- [TASK INSTRUCTIONS] Please work out how many lines in the data below hold the word "separate", and state only the number.

---------- DATA FOR REVIEW

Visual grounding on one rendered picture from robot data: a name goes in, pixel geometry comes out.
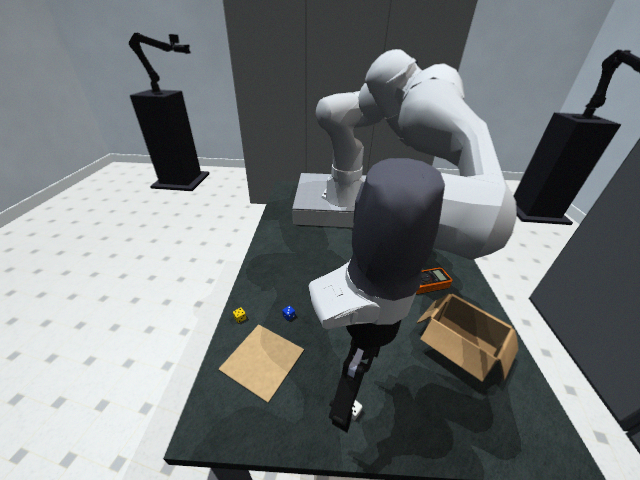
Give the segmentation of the tan square mat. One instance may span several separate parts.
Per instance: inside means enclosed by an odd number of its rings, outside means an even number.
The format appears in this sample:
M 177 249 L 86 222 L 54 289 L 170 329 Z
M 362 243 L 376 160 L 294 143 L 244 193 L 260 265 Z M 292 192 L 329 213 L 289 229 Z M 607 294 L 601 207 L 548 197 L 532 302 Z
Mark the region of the tan square mat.
M 219 370 L 269 403 L 303 351 L 258 325 Z

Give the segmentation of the orange rectangular block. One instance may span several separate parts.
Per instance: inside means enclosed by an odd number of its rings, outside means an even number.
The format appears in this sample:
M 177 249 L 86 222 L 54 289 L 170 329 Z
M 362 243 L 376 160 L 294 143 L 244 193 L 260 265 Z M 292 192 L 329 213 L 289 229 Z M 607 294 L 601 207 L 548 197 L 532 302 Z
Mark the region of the orange rectangular block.
M 416 294 L 449 288 L 451 277 L 442 268 L 422 270 L 422 281 Z

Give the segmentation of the yellow die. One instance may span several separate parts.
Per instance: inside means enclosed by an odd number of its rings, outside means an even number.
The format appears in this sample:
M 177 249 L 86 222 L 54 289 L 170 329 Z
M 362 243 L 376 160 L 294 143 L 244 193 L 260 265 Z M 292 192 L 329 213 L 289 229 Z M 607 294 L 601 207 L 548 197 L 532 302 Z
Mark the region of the yellow die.
M 233 315 L 237 323 L 240 323 L 241 321 L 246 319 L 246 314 L 242 308 L 233 311 Z

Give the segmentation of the blue die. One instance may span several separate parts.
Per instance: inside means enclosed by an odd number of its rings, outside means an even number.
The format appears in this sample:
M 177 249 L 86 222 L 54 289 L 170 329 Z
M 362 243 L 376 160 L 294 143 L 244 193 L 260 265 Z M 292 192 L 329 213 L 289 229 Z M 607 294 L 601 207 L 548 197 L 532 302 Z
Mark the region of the blue die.
M 292 319 L 293 317 L 295 317 L 295 310 L 289 305 L 288 307 L 284 308 L 283 310 L 283 316 L 289 321 L 290 319 Z

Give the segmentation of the white die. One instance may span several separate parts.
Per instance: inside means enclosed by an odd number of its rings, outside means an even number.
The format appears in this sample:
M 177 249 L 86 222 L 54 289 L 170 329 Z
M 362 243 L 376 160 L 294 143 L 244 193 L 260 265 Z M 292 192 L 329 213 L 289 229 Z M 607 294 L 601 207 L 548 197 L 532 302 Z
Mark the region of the white die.
M 355 400 L 355 403 L 352 409 L 353 409 L 352 419 L 355 421 L 362 410 L 362 405 Z

--------------------

- [OUTPUT FOR THIS TASK] 5